Task prompt:
Counting only lines below that contain the string "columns", give the total as a single number.

Information supplied:
______________________________

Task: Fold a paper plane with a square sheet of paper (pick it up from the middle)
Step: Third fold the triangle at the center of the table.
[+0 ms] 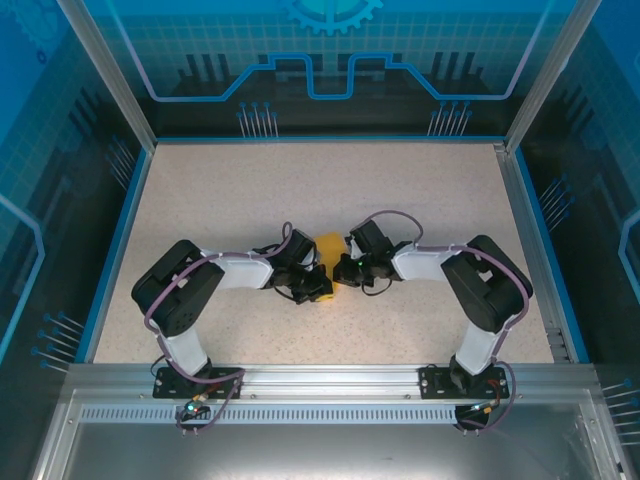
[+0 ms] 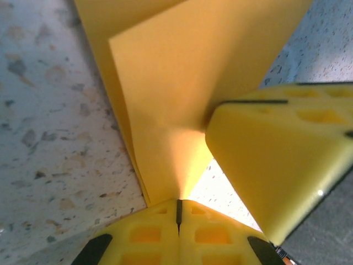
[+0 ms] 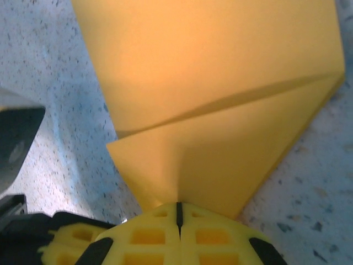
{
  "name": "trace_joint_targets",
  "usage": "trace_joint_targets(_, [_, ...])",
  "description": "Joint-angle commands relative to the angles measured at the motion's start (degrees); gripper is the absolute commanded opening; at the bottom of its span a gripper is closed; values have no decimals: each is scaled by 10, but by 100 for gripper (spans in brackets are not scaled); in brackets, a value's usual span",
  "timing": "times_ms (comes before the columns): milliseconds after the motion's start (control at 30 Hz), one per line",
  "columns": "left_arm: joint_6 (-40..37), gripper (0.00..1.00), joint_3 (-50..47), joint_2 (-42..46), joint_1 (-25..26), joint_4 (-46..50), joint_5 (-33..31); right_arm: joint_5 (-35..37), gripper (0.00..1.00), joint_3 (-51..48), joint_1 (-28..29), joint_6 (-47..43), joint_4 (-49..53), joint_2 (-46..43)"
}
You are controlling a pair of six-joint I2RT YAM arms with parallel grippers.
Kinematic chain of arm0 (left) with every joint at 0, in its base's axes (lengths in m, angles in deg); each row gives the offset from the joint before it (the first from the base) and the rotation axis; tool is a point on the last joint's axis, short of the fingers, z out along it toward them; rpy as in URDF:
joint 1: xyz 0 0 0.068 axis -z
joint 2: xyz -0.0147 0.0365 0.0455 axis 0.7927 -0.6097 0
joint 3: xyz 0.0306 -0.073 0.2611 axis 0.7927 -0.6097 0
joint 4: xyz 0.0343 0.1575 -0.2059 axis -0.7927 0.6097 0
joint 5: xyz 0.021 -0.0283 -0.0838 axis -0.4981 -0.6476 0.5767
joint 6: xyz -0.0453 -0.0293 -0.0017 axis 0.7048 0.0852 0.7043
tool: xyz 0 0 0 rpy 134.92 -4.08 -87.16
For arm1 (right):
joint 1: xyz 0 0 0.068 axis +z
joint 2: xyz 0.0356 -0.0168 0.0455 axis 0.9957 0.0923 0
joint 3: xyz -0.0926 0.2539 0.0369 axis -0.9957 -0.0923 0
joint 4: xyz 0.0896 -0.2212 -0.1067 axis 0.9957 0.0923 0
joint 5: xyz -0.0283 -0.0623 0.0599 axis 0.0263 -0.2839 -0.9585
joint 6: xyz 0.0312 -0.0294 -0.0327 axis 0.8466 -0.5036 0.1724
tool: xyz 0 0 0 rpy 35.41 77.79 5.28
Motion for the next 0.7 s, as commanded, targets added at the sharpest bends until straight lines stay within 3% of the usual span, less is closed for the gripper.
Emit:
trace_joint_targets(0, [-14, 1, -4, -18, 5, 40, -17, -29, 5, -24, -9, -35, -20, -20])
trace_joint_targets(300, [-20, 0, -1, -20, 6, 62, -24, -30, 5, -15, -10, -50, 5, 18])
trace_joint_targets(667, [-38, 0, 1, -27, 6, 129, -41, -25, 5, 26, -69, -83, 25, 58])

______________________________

Solved problem:
2